Is it impossible to dream of national forests as reachable stars – as places of unbearable beauty and solace to the human soul and places of sanctuary to the beasts and the birds we share the planet with?
“Man of La Mancha” aside, I have concerns regarding large-scale wind farms anywhere and the idea of locating projects with 15 or more turbines (the Deerfield Wind Project in Green Mountain National Forest, Vermont, is proposing 17) in national forests across the country clearly raises red flags.
These massive towers, more than 300 feet tall with blades approaching 200 feet in length don’t grow among the trees in the forest and don’t spring up over night. And we can’t have trees in the way of the breeze, so either the forest will have to be cleared or we could place these monoliths right on our fragile mountain balds.
According to a study from the New York State Energy Research and Development Authority, an average of 26.7 acres is required for each 1.5-megawatt turbine. The Deerfield project calls for 2.0-megawatt turbines. At least 450 acres of national forest would be required for such a project.
Wind power proponents scoff at concerns of bird and bat mortality. They will often cite other sources like cats, buildings, habitat destruction, transmission lines, etc as having a greater impact regarding birds. This is likely true but it misses a couple of critical points. One is the loss of habitat that would occur with projects like the one in Green Mountain National Forest plus the guy-wires and transmission lines associated with such an endeavor. The second issue is, when we talk about effects that are detrimental to wildlife species we have to think of the cumulative effect. The carnage from wind turbines is in addition to feral cats, buildings, etc. And the number of bird casualties will only grow.
Estimates place the number of birds killed by wind turbines today at between 30,000 and 40,000. Today wind accounts for about one percent of the U.S.’s electrical output. The U.S. Department of Energy hopes to increase that to five percent by 2020. Does that correlate to five times as many bird deaths?
Bats in the Mid-Atlantic States appear especially vulnerable. A recent report by the National Academy of Science’s National Research Council estimated that by 2020 bat mortality attributable to wind turbines could exceed 100,000 annually in the Mid-Atlantic region.
One could exchange a North American migration flyways map for a map of wind resources and see the same outline. This is not coincidence, after all engineers and birds alike are looking for the same thing – steady reliable air currents.
Ever set out on that great sailing adventure to find your self stuck, with sagging sails, in the doldrums? No wind – no go. The same is true for electrical output. According to a Reuters’ news story, Feb. 27, 2008, “A drop in wind generation late on Tuesday, coupled with colder weather, triggered an electric emergency that caused the Texas grid operator to cut service to some large customers, the grid agency said on Wednesday.”

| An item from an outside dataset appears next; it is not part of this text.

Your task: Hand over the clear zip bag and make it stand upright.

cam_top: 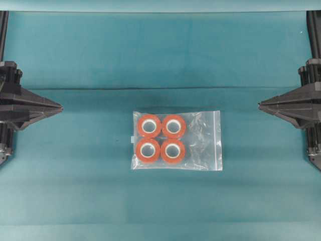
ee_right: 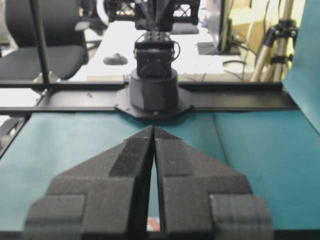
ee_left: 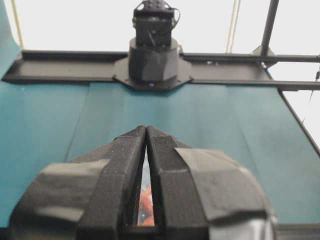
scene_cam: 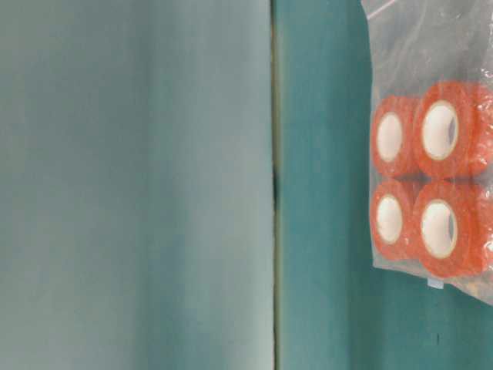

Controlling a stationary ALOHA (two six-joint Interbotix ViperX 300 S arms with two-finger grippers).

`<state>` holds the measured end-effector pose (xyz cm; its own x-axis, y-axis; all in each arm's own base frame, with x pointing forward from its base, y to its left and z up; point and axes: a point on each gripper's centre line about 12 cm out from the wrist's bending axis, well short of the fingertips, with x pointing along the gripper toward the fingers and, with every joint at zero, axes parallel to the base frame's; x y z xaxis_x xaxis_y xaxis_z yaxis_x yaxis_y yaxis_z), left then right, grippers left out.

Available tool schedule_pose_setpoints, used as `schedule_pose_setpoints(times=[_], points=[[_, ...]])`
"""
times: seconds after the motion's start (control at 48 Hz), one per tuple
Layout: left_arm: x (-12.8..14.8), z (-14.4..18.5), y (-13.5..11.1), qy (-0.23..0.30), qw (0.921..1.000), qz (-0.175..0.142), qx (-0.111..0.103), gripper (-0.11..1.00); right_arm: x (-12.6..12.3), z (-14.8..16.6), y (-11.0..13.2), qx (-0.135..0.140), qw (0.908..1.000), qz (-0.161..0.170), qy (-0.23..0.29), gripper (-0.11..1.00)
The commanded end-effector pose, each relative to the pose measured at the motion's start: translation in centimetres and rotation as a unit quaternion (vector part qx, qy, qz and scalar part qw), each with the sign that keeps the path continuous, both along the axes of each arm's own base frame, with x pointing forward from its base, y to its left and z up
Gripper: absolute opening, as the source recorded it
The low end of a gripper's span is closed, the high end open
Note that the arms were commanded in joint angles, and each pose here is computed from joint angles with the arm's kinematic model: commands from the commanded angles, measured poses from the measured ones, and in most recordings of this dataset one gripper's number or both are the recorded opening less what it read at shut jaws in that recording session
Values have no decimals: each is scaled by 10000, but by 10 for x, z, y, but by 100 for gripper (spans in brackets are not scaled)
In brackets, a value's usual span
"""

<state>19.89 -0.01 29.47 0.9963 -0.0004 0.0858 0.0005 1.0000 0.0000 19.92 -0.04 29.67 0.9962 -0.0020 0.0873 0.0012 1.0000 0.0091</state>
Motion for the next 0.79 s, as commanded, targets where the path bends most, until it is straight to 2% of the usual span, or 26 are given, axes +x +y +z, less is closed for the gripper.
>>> schedule_pose_setpoints(times=[0.0, 0.021, 0.063, 0.104, 0.125, 0.146, 0.188, 0.313, 0.375, 0.479, 0.521, 0.584, 0.771], points=[[4, 18, -3, -184, 9998, -74, -40, 14, 3, 4, -2, 363, 9993, -47, -10, 9], [5, 20, -3, -191, 9998, -74, -40, 14, 4, 4, -4, 559, 9984, -86, 19, 9], [7, 23, -3, -215, 9997, -80, -17, 9, 6, 6, -7, 1210, 9924, -173, 116, 5], [8, 26, -3, -223, 9997, -74, 36, 3, 10, 5, -10, 1841, 9821, -273, 306, 1], [10, 27, -3, -223, 9997, -71, 59, 1, 12, 0, -12, 2244, 9726, -341, 503, 0], [11, 28, -3, -208, 9997, -62, 75, -1, 14, -2, -13, 2442, 9670, -364, 627, 0], [13, 29, -2, -162, 9998, -34, 121, -1, 16, -10, -11, 2769, 9557, -383, 924, 0], [17, 29, 0, 92, 9996, 6, 260, -1, 23, -34, -8, 3507, 9207, -470, 1646, 0], [21, 27, -1, 321, 9991, -19, 292, -1, 25, -44, -7, 4003, 8957, -569, 1853, 0], [25, 27, -2, 535, 9980, -30, 324, -1, 30, -59, -9, 4866, 8463, -840, 1999, 0], [25, 27, -1, 581, 9977, -16, 339, -1, 31, -65, -11, 5088, 8307, -950, 2048, 0], [24, 28, 0, 590, 9976, 8, 368, -1, 32, -77, -10, 5301, 8123, -1087, 2176, 0], [25, 25, 1, 720, 9965, 28, 428, -1, 27, -96, -16, 5671, 7804, -1417, 2219, 0]])
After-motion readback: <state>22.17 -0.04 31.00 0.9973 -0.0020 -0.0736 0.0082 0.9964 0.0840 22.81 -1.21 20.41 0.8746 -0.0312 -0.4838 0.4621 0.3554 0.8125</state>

And what if the fickle wind blows at the wrong time? Denmark had to wholesale (at a loss) 84 percent of its wind power in 2003 despite the fact that wind produces only about two percent (1999 estimates) of the electricity consumed.
But it’s cleaner and it will save the planet, right? Well, maybe not. According to that National Research Council study the 72,000 megawatts of electricity the U.S. Department of Energy hopes to see by 2020 would offset about 4.5 percent of the CO2 emitted by powerplants. And regarding the SO2 and NOx emissions most responsible for increased ozone and acid rain the report concluded, “… only limited opportunity to achieve additional emissions reductions with wind-energy development.” Even at an accelerated pace the increased growth of wind power is not likely to keep up with the increase in power demands.
This is not to say wind power has no place in a shift to more benign and sustainable energy production. I’ve read some wonderful accounts of municipalities incorporating wind turbines into their power grids. In 2001, Hull, Mass., erected a wind turbine that now saves the city about $185,000 annually in power fees.
But it doesn’t make much sense to argue that replacing the monolithic infrastructure of conventional power stations with colossal farms of towering whirling blades is prudent, cost-effective and/or environmentally sound. And it’s even more disconcerting to think of the sprawl of those wind farms overtaking our national forests.